WHAT IS BEING ASKED.
Down to the last line, repeat the data below exactly.
*** Opening GIVEN DATA ***
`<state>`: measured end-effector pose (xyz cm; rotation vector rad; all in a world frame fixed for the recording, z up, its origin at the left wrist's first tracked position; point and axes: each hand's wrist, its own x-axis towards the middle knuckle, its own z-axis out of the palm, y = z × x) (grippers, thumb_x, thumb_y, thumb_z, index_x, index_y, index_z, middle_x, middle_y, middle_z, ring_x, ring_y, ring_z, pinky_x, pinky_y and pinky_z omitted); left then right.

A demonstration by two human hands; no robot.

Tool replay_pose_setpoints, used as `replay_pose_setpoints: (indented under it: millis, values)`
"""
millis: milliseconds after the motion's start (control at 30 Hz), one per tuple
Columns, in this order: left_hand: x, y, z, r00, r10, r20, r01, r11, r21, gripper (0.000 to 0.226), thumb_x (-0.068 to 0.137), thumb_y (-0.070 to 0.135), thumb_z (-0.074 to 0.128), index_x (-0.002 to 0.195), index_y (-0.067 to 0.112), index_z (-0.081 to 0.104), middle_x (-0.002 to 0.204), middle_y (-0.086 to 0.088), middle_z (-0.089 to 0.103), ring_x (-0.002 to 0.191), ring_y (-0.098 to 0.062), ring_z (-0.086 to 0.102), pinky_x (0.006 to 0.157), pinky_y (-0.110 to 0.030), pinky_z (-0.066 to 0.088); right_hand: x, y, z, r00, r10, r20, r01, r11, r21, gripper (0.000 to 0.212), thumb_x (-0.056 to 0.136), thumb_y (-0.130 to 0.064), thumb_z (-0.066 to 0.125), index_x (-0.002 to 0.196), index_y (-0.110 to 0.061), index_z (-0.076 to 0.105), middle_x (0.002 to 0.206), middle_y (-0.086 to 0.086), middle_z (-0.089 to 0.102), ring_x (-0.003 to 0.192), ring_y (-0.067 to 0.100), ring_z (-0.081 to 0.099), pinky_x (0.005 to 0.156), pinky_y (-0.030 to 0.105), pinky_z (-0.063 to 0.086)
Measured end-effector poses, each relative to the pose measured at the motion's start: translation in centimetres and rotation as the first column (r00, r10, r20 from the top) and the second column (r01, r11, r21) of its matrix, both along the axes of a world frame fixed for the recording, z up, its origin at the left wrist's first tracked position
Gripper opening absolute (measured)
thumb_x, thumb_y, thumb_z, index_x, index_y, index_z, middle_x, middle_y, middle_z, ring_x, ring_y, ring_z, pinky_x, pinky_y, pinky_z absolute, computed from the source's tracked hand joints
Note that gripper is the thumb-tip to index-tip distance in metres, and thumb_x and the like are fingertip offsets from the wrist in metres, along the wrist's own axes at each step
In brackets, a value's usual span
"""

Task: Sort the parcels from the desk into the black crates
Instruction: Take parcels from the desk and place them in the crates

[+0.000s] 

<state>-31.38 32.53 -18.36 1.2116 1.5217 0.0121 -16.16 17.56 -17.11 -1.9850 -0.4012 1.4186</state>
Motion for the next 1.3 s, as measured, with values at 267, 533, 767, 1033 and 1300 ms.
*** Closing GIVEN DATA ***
YOUR RESPONSE.
`<state>`: measured end-effector pose (xyz cm; rotation vector rad; all in a world frame fixed for the recording, z up, its origin at the left wrist's first tracked position; point and axes: each hand's wrist, its own x-axis towards the middle knuckle, its own z-axis out of the palm, y = z × x) (grippers, thumb_x, thumb_y, thumb_z, index_x, index_y, index_z, middle_x, middle_y, middle_z, ring_x, ring_y, ring_z, pinky_x, pinky_y and pinky_z omitted); left then right.

A demonstration by two human hands; no robot.

Tool replay_pose_setpoints, used as `replay_pose_setpoints: (indented under it: millis, values)`
"""
millis: milliseconds after the motion's start (control at 30 Hz), one per tuple
Columns, in this order: left_hand: x, y, z, r00, r10, r20, r01, r11, r21, gripper (0.000 to 0.226), thumb_x (-0.068 to 0.137), thumb_y (-0.070 to 0.135), thumb_z (-0.074 to 0.128), index_x (-0.002 to 0.195), index_y (-0.067 to 0.112), index_z (-0.081 to 0.104), middle_x (-0.002 to 0.204), middle_y (-0.086 to 0.088), middle_z (-0.089 to 0.103), ring_x (-0.002 to 0.191), ring_y (-0.098 to 0.062), ring_z (-0.086 to 0.102), pinky_x (0.006 to 0.157), pinky_y (-0.110 to 0.030), pinky_z (-0.066 to 0.088); right_hand: x, y, z, r00, r10, r20, r01, r11, r21, gripper (0.000 to 0.212), thumb_x (-0.056 to 0.136), thumb_y (-0.130 to 0.064), thumb_z (-0.066 to 0.125), index_x (-0.002 to 0.196), index_y (-0.110 to 0.061), index_z (-0.076 to 0.105), middle_x (0.002 to 0.206), middle_y (-0.086 to 0.086), middle_z (-0.089 to 0.102), ring_x (-0.003 to 0.192), ring_y (-0.067 to 0.100), ring_z (-0.081 to 0.099), pinky_x (0.005 to 0.156), pinky_y (-0.030 to 0.105), pinky_z (-0.063 to 0.086)
Measured end-effector poses, each relative to the pose measured at the motion's start: translation in centimetres and rotation as the first column (r00, r10, r20 from the top) and the second column (r01, r11, r21) of its matrix, both along the axes of a world frame fixed for the recording, z up, its origin at the left wrist's first tracked position
Gripper opening absolute (measured)
thumb_x, thumb_y, thumb_z, index_x, index_y, index_z, middle_x, middle_y, middle_z, ring_x, ring_y, ring_z, pinky_x, pinky_y, pinky_z absolute, computed from the source's tracked hand joints
Note that gripper is the thumb-tip to index-tip distance in metres, and thumb_x and the like are fingertip offsets from the wrist in metres, along the wrist's own axes at each step
In brackets, a value's usual span
"""

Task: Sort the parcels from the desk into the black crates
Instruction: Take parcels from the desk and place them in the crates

[+0.000s] 

<state>-31.38 32.53 -18.36 1.2116 1.5217 0.0121 -16.16 17.56 -17.11 -1.9850 -0.4012 1.4186</state>
Motion for the next 1.3 s, as measured, with values at 267, 533, 767, 1033 and 1300 ms.

What was produced is the complete output.